We used a set of stimuli developed and validated by Ganis & Kievit (2015). In Ganis & Kievit’s (2015) stimuli, the left-hand shape is always oriented in the same way, with the right differing by 0, 50, 100, or 150 degrees around a vertical axis (25% of the set differs by each amount). Half of the stimuli show matching shapes (Fig. 4a) and half show non-matching shapes (Fig. 4b). The non-matching shapes are pseudo-mirror images which are made of the same number of cubes and have the same configuration of arms as the matching shapes. We chose to use the same subset of 96 stimuli as Ganis & Kievit (2015) used in their validation study. With the subset of 96 stimuli, a mean response time of ~ 3000 ms (the largest mean response time in Ganis & Kievit, 2015) would mean that each trial would take 5.2 s allowing for each participant to complete at minimum 115 trials. As the stimuli were presented in a pseudorandom order requiring that every stimulus had been presented at least once before any could be presented again, a participant would see each of the 96 stimuli at least once in 115 trials. Stimuli were presented centrally at 50% of the width and 25% of the height of the participant’s screen. Participants were presented with each stimulus for 7500 ms and required to respond with ‘k’ if the shapes matched and ‘d’ if they did not. As in the other tasks, participants received written feedback for 1000 ms, followed by a 1200 ms interval (Fig. 4c).

Fig. 4
figure 4

Example stimuli and procedures in the mental rotation task. a Example matching stimulus, with shape on the right rotated by 50 degrees on the vertical axis relative to the shape on the left (stimulus ‘1_50’ from Ganis & Kievit, 2015). b Example non-matching stimulus, with pseudo-mirror shape on right rotated by 50 degrees on the vertical axis relative to the shape on the left (stimulus ‘1_50_R’ from Ganis & Kievit, 2015). c Procedures: participants were presented with two shapes for up to 7500 ms. They were instructed to respond by pressing ‘k’ if the two shapes were the same and ‘d’ if they were different. This was followed by 1000 ms of feedback and a 1200 ms interval

Brunel Mood Scale (BRUMS) Questionnaire

To assess the subjective experience of fatigue, a computerized version of the Brunel Mood Scale (BRUMS; Terry et al., 1999, 2003) was developed. The BRUMS comprises 24 items with descriptors such as “bitter”, “active”, and “uncertain” which can be equally divided onto six subscales – anger, confusion, depression, fatigue, tension, and vigor. Participants reported how they were feeling at that moment by rating each item from 0 (Not at all) to 4 (Extremely) using a mouse to select one of five points distributed equally along a horizontal line. The total score for each subscale was calculated by adding up the numbers selected for each item, giving a possible range for each subscale from 0 to 16.

Participants

We recruited 71 participants over the age of 18 who self-reported being free from cognitive and/or visual impairments. The sample size was determined by feasibility constraints – namely the financial cost of renumerating participants, and the availability of researchers to run the study. Data collection ceased when the budget for the study was nearly depleted and when there were no researchers available to continue running the study. Informed consent was obtained from all study participants. This study was approved by the University of Exeter Sport and Health Sciences Ethics Committee (Reference 201021-A-07) and was conducted in line with the Declaration of Helsinki. Participants were paid £20 to compensate them for their time taking part in the study.

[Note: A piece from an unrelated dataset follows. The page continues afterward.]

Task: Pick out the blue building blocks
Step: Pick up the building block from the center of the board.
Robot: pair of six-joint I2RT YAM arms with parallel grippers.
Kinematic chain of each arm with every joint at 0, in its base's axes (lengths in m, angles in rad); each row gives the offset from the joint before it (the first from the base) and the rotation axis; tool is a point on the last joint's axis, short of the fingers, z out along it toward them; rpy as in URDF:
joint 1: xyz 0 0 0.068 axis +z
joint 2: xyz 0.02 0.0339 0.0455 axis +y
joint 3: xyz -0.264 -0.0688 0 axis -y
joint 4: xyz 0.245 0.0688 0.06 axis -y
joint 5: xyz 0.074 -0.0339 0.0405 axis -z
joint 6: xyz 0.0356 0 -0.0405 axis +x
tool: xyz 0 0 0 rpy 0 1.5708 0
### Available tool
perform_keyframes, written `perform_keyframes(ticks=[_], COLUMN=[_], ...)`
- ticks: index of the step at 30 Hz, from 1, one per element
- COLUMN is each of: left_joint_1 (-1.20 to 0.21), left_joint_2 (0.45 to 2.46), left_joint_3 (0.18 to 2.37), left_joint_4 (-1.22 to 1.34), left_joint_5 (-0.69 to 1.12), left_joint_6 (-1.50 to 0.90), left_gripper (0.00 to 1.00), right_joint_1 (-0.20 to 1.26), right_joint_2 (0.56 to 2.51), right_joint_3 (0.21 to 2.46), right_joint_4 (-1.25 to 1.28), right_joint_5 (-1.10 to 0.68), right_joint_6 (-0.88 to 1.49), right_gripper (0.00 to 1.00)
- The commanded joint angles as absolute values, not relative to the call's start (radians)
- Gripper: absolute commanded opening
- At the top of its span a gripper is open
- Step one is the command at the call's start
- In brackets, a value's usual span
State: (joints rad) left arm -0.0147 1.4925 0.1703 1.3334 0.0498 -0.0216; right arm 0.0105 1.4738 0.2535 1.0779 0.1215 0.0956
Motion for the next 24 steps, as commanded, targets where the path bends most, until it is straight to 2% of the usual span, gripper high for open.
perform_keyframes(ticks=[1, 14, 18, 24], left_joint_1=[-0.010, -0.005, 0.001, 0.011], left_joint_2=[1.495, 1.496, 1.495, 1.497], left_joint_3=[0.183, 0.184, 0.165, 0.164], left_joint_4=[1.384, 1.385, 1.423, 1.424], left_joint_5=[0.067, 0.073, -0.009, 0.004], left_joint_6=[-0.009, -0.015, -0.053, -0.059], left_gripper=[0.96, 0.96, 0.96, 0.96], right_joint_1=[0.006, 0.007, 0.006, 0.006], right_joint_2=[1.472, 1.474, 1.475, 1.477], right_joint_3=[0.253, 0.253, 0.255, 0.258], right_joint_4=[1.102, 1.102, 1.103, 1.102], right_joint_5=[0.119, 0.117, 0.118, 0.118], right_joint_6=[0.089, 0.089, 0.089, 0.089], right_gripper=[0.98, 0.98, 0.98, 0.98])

Of the 71 participants recruited, 12 withdrew (five failed to complete the initial training session and seven failed to complete the testing session). Five of these participants withdrew due to technical errors during data collection which led to a failure to complete the task or save the data.

Nine participants were excluded due to poor data quality. We decided the parameters for what constituted poor data quality prior to data collection to reduce the possible effects of decision-making bias on the outcomes of the study, but we did not preregister these parameters. We excluded participants if they failed to give any response on more than 25% of trials in the cognitive tasks, or responded with only ‘k’ or ‘d’. We also excluded participants if they rated every item in the BRUMS 0 or 4, or if they completed the BRUMS in less than one second per item. Of the nine participants who were removed, none were excluded based on their responses in the BRUMS. A summary of the responses of the excluded participants can be seen at https://osf.io/6arv9/.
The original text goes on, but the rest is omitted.